Not anymore. Now her hair and clothes were always perfect, and neither her faint wrinkles nor the thin, white scar that ran across her neck did much to detract from her good looks. She always had this glint in her eye like she might lash out and cut you or something, and she made both Jin and Vamp nervous sometimes, but I’d spent time in chains too, waiting to die, and I got Dao-Ming. I liked her, and Alexei loved her.

Jin, next to Dao-Ming’s beauty, came off a bit homely with a gaunt face and bushy eyebrows. His thinning hair was a little tousled, as usual, maybe because the only time I’d ever seen him comb it was with his fingers, and his face was shadowed by his perpetual stubble.

Jin told me once that Dao-Ming had never been the same, after her time in the scrapcake plant. Because the people shunted over from Hwong’s prisons had them so backed up, Jin and Dao-Ming had both been stuck inside those cages for months. They’d been given the barest minimum to keep them alive before butchering and never let out not even once. She’d been positioned so that the butchering blocks were in plain view, something I understood all too well. I’d endured weeks, not months, and it still haunted me.

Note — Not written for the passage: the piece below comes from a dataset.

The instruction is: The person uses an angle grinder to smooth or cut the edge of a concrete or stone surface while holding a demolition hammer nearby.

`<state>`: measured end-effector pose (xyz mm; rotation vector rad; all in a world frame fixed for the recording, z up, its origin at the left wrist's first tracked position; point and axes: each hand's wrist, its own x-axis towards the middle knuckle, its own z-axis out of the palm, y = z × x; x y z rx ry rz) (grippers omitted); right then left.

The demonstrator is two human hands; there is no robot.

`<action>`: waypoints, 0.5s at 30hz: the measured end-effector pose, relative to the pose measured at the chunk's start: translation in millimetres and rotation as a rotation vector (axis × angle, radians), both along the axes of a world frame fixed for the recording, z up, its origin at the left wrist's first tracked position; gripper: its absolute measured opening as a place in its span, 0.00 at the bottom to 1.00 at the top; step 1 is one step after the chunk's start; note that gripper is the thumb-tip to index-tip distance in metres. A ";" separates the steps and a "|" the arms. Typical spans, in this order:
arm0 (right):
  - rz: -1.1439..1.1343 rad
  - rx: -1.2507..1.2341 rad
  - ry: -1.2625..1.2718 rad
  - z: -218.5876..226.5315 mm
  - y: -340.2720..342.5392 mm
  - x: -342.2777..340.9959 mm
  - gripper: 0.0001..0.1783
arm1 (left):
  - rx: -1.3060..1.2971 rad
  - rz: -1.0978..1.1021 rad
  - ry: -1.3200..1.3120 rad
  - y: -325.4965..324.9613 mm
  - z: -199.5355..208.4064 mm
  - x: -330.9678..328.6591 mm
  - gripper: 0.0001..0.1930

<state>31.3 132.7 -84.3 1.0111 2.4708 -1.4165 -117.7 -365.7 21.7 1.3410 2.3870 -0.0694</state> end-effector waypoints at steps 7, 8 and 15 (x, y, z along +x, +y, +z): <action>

Vamp and I stepped into the apartment, and Jin waved us over to him. He reached into his jacket pocket and removed a flash drive, which he held out to me with two fingers.

“It’s all set?” I asked, taking it.

“The completed video is five minutes and thirty-four seconds long,” he said. “Once the broadcast begins at the Xinzhongzi protest I don’t think even Vamp will be able to keep control of the signal any longer than that, but it should suffice. It doesn’t include everything we know, but it covers what is most important. The people will know the truth about the haan.”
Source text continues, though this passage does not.